Elleri kavuşur samimiyetle sonra… Bakarlar kardeşlerinin gözünün tâ içine…Bir sıcaklık yayılır kalplerine; Asr Suresi ve birbirine sımsıkı sarılan eller ile…. Asr Suresi ile başlayan muhabbet, hiç boş sözlerle devam eder mi? Resûlullah aleyhisselamdan öğrendikleri her harfi, her davranışı, inen her ayeti heyecanla paylaşırlar birbirleriyle.

Hani bir gün iki arkadaş, savaştan hemen önce çekilip bir kıyıya, bir şeyler konuşuyorlardı. Ölüme az bir zaman kala ne konuşurlar sizce? Evlatlarını mı vasiyet ederler; yoksa geride kalan mallarını mı? Hayır! Açarlar ellerini tek dertleri; şehitliklerini garanti altına almak için birbirlerinin dualarına “Âmin!” dedirtmektir.

Hadi bu güne bakalım bir de… Hatta bir sohbet meclisine gidelim. Ne görürüz acaba? Samimiyetle birbirine kavuşan eller? Gözler aynı sıcaklığı verir mi sahabeninki kadar? Bir tefsir dersinden sonra, kaç dakika sürer tefekkürümüz mesela? Gözler uzaklara dalıp gider mi, ahiret tasasıyla? Cennet ayetleri okununca, coşar mı içimiz? Müjdeyi de tehdidi de ne kadar üzerimize alınırız?

Derdi dünya olanın, dünyalar kadar derdi oluyor. Oturumlarımızda da insanların kalbi neyle doluysa ağızlardan da o kelimeler boşalıyor. Birimiz mobilyasını, diğerimiz eşinin ona davranışını, gençlerimiz üniversite kaygısını, erkeklerimiz iş dünyasını anlata anlata bitiremedik. Hâlbuki biz de iman ediyoruz dünyanın geçici olduğuna. Sahabenin şehitlik maceralarını dinlerken gözyaşlarına boğuluyoruz…
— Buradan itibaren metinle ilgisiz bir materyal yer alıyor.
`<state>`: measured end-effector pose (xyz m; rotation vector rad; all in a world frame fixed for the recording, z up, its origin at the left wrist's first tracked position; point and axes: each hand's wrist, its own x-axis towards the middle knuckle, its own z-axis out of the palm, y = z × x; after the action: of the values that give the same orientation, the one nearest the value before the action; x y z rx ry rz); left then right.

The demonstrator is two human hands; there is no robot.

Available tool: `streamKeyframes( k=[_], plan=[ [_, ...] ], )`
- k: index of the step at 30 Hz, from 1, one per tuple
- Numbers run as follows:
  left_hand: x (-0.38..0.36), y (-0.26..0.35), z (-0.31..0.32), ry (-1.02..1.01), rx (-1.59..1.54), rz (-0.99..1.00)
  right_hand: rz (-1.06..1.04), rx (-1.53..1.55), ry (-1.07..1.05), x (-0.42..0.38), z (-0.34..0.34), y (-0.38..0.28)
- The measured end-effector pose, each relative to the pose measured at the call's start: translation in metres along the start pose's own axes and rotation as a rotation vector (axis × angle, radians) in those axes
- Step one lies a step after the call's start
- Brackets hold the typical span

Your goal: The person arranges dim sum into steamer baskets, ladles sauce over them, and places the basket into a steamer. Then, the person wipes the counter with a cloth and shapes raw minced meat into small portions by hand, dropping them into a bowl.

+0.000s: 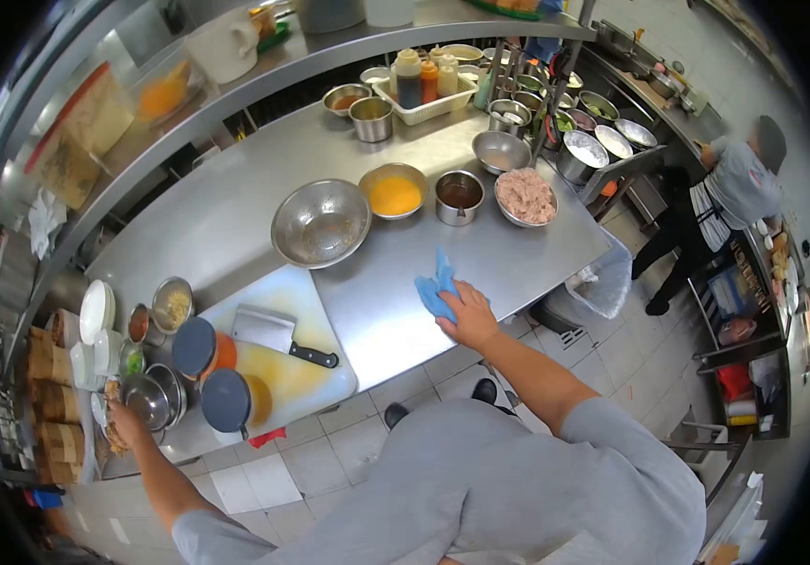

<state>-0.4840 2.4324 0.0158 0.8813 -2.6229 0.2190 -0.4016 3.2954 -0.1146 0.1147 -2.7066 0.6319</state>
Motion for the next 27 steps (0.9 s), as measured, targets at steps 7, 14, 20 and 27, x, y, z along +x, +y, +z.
streamKeyframes(
  k=[7,14,20,27],
  plan=[
    [0.011,0.040,-0.011,-0.066,0.023,-0.084,-0.059,0.003,-0.017,-0.012,-0.014,0.019],
    [0.040,0.061,-0.074,0.223,-0.011,0.165,-0.009,-0.038,0.017,-0.009,-0.010,0.010],
    [0.035,0.183,-0.079,0.356,-0.335,0.440,0.200,-0.030,-0.003,0.012,0.003,0.017],
    [-0.244,0.440,-0.190,-0.156,-0.919,0.597,0.194,0.442,0.285,0.021,-0.089,-0.033]
  ],
)
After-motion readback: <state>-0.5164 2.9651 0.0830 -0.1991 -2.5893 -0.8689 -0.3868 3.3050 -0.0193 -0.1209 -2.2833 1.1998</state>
Kur’an-ı Kerim’in tamamı, evlerimizin en başköşesinde ama gündemimiz çoğunlukla dünya… Onlar, bildikleri bir ayet için iman edip can verdiler; biz ise Kur’an’ın tamamını ezber biliyoruz ama gündem konusu yapamıyoruz. Arkadaş toplantılarımız, bizi daha da dünyaya doğru çekiyor.

Vehn Nasıl Oluşur?
Sevban radıyallahu anh anlatıyor: “Resûlullah sallallahu aleyhi vesellem buyurdular ki:
‘Diğer milletler, tıpkı sofraya yemek için üşüşen insanlar gibi sizin üzerinize üşüşecekler.’ Bunun üzerine sahabeler şaşkınlıkla sorarlar:
‘Ya Resûlullah! O gün sayımız çok mu az olacak?’ Efendimiz sallalahu aleyhi vesellem: ‘Hayır! Bilakis, o gün sayınız çok olacak. Fakat siz -çokluğunuz- bir akıntıya taşınan çer-çöp gibi olacaksınız. Allah, düşmanlarınızın kalbinden sizin korkunuzu silecek, sizin kalbinize de “vehn” verecek.’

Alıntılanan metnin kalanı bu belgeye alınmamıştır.